Potential Risks and Complications
- Bleeding at the procedure site
- Infection at the procedure site
- Injury to an adjacent nerve, blood vessel, muscle, or intestine
- Fast drop in blood pressure
After the Procedure
- Get plenty of rest for the remainder of the day after your procedure. You may return to light activity the day after the procedure.
- Avoid heavy lifting or strenuous labor for 3 days after your procedure.
- Eat and drink normally. Increased fluid intake is recommended.
- Mild pain, discomfort, or bruising at the procedure site is expected. You may take over-the-counter Tylenol for any pain you may experience.
- You will have a small bandage over the site. You may remove the bandage in 3 days and leave the site dry and exposed. You may shower, but do not have a tub bath for 3 days.

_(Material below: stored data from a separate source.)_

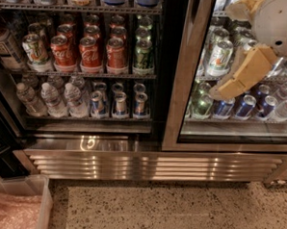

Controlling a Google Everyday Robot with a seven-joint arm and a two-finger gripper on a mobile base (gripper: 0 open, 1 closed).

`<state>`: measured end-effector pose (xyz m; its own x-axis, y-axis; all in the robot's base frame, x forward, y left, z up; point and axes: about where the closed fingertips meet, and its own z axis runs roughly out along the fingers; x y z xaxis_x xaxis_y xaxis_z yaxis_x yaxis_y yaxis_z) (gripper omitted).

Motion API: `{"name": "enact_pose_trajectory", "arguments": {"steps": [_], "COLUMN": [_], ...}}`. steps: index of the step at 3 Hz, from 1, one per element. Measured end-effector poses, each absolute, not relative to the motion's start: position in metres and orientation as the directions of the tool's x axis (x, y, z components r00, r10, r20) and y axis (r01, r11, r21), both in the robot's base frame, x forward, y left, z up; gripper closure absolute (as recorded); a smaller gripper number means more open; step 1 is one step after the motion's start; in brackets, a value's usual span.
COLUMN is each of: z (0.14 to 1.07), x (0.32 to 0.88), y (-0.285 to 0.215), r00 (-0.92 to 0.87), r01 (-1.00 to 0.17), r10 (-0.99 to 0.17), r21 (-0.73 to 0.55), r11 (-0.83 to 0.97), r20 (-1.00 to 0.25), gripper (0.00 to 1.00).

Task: Open left fridge door

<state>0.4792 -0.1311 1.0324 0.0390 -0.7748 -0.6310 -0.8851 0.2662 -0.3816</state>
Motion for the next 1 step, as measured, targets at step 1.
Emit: {"name": "enact_pose_trajectory", "arguments": {"steps": [1], "z": [1.0324], "x": [0.4792], "y": [-0.1311], "r00": [0.039], "r01": [-0.885], "r10": [-0.775], "r21": [-0.382], "r11": [0.266], "r20": [-0.631], "gripper": [0.0]}}
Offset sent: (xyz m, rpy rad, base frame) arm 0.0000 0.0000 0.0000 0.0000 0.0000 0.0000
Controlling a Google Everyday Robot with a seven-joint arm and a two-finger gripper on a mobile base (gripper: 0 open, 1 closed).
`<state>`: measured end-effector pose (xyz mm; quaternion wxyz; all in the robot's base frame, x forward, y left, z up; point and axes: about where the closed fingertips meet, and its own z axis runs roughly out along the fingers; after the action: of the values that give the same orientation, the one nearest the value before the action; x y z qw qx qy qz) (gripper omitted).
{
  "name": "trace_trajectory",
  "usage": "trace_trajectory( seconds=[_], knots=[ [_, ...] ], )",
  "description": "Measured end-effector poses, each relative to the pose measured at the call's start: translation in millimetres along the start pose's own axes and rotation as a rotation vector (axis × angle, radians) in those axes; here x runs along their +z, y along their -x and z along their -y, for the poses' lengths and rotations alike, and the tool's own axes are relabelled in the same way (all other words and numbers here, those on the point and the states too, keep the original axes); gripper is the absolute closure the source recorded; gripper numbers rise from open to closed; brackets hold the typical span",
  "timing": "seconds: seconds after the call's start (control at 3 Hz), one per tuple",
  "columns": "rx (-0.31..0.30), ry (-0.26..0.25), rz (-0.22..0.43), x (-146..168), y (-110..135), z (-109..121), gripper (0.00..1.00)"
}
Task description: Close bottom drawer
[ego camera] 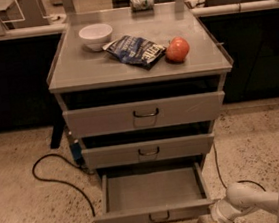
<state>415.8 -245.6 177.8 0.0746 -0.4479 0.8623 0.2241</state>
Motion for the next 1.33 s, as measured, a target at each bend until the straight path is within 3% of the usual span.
trace_trajectory(
  seconds=[0.33, 0.67, 1.33],
  knots=[
    [-0.019, -0.079, 0.024, 0, 16, -16, 0.00],
    [-0.019, -0.079, 0.024, 0, 17, -16, 0.00],
    [-0.041, -0.105, 0.078, 2, 70, 9, 0.00]
  ],
)
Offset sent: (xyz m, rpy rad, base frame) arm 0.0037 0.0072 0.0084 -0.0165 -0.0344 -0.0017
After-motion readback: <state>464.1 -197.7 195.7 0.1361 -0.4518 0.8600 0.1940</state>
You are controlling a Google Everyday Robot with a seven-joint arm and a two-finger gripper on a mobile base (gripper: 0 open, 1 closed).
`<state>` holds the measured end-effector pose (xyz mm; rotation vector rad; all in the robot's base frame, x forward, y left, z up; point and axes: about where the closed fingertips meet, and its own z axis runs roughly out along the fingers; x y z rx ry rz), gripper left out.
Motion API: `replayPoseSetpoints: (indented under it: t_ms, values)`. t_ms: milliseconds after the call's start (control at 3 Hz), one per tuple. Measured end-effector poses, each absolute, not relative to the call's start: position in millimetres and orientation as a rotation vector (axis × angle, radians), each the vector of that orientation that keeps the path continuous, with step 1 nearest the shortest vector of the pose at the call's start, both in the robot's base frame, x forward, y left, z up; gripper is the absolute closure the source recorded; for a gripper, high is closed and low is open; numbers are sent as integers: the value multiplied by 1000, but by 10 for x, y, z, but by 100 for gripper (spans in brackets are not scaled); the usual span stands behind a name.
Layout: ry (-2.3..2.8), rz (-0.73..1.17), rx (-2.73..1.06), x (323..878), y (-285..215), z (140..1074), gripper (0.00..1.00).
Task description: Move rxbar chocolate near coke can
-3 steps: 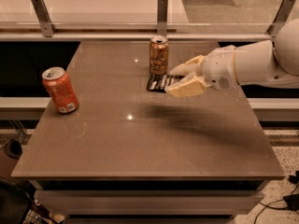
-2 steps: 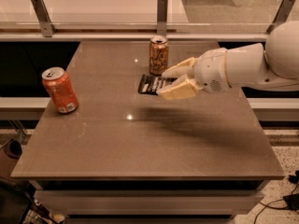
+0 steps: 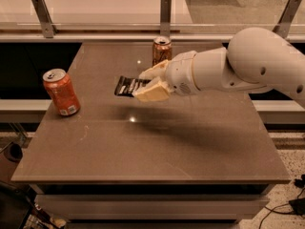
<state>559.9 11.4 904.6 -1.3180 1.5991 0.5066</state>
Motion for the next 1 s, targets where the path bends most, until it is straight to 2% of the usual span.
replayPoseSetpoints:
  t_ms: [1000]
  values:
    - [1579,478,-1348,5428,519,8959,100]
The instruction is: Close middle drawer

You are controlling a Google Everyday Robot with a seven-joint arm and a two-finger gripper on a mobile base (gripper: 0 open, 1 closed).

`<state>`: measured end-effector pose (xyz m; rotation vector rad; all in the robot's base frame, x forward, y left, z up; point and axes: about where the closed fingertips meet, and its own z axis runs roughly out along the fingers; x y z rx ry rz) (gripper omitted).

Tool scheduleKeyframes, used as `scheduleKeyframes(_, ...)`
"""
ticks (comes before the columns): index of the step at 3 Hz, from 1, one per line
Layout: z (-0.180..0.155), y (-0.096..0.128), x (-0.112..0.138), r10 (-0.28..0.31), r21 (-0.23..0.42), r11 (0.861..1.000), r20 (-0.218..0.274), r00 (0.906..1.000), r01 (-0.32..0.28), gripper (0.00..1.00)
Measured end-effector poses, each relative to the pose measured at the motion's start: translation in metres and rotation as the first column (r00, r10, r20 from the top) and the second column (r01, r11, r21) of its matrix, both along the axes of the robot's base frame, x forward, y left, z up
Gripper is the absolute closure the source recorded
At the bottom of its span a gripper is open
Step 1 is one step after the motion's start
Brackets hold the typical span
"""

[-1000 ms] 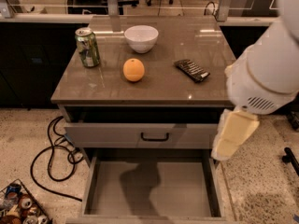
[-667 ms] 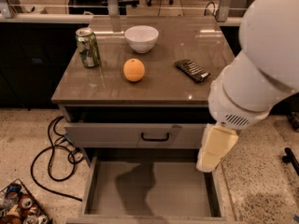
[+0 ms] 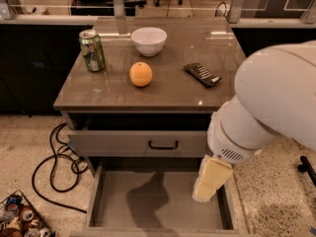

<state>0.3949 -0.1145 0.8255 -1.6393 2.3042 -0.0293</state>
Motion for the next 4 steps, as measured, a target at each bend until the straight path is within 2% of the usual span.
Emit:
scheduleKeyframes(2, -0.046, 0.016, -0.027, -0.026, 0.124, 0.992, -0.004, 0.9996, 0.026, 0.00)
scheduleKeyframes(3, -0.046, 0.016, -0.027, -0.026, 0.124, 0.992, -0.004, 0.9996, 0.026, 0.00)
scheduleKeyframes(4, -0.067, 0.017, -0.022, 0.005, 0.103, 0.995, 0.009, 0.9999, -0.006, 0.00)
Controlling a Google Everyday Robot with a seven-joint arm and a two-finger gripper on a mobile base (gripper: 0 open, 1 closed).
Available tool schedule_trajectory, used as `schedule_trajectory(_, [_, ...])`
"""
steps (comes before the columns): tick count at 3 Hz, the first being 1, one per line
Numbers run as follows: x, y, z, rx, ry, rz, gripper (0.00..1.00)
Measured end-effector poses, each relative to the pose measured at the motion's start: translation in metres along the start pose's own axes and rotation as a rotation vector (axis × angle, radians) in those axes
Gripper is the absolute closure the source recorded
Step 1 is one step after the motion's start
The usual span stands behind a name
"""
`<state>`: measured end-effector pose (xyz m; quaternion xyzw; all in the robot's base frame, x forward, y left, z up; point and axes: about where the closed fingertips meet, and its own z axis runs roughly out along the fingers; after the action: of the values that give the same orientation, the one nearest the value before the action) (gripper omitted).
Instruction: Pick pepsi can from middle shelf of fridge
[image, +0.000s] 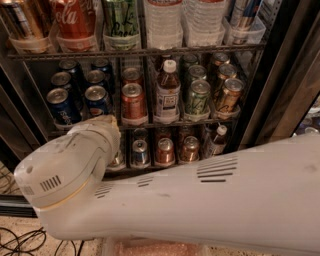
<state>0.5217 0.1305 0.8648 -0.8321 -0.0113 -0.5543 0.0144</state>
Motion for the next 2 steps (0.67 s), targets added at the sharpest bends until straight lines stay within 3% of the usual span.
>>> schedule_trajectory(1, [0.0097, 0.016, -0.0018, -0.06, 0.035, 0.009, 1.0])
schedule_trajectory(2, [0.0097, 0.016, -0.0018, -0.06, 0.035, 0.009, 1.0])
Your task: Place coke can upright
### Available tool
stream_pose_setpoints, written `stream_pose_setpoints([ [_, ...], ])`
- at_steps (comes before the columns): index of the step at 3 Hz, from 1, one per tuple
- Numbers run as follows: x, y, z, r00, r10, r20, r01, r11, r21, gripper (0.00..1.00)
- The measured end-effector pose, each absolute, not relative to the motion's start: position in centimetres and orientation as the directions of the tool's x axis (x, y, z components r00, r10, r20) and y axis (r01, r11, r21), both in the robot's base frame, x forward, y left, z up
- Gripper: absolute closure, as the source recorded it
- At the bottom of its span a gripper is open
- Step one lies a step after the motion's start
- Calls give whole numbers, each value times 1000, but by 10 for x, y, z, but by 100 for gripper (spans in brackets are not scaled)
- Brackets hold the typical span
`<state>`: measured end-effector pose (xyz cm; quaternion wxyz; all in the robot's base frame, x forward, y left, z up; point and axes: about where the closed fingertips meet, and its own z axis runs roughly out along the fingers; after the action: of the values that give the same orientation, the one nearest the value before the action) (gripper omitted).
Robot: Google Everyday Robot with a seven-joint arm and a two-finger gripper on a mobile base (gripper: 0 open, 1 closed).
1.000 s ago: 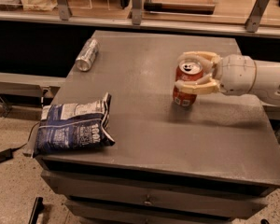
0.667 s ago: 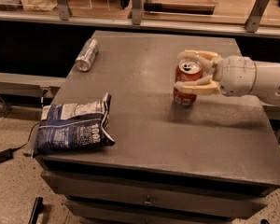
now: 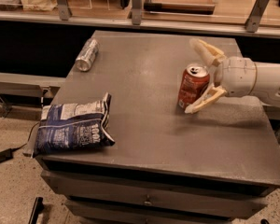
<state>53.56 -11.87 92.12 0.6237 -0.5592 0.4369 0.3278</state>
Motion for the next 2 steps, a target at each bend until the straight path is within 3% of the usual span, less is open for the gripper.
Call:
stream_pose_setpoints([
  [2, 538, -210, 946, 245, -286, -926, -861, 375, -343, 0],
])
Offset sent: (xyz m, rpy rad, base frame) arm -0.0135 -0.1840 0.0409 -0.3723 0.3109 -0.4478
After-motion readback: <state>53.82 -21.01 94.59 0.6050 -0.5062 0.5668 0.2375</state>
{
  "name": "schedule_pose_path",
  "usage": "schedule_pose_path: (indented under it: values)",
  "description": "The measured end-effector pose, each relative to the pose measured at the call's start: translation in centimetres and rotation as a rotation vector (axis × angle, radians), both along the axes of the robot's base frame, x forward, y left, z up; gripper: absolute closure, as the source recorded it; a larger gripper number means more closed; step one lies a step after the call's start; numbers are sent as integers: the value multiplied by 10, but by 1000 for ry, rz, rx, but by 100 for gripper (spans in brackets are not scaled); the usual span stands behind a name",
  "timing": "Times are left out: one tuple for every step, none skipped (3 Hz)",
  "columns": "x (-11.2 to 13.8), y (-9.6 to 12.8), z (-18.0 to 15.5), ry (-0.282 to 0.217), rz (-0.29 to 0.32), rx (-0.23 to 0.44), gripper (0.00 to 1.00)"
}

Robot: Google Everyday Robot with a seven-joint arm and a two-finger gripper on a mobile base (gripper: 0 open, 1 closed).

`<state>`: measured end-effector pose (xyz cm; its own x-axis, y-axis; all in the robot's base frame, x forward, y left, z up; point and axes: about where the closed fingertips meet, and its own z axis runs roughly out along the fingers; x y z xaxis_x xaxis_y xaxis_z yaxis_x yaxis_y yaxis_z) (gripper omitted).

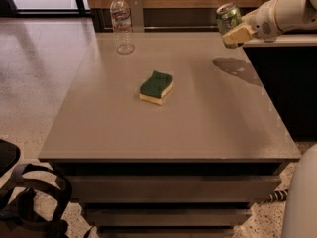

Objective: Knock green can over

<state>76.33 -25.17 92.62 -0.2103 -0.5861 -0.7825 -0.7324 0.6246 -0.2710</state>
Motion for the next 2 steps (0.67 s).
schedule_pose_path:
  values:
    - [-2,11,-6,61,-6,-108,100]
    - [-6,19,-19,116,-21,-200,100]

- Call your doctor if you have any of the following:
- Signs of infection at the procedure site, such as redness, swelling, or a fever.
- Bleeding from the procedure site.
- Worsening, severe pain near the procedure site.
- More than a small amount of fluid leakage from the puncture site.
- Fainting or feeling lightheaded.
- If any further questions or complications arise and you do not know what to do, please call the radiology department at Summit Healthcare Regional Medical Center at (928) 537-4375, ext. 6549. For questions after hours please ask for ext. 6332.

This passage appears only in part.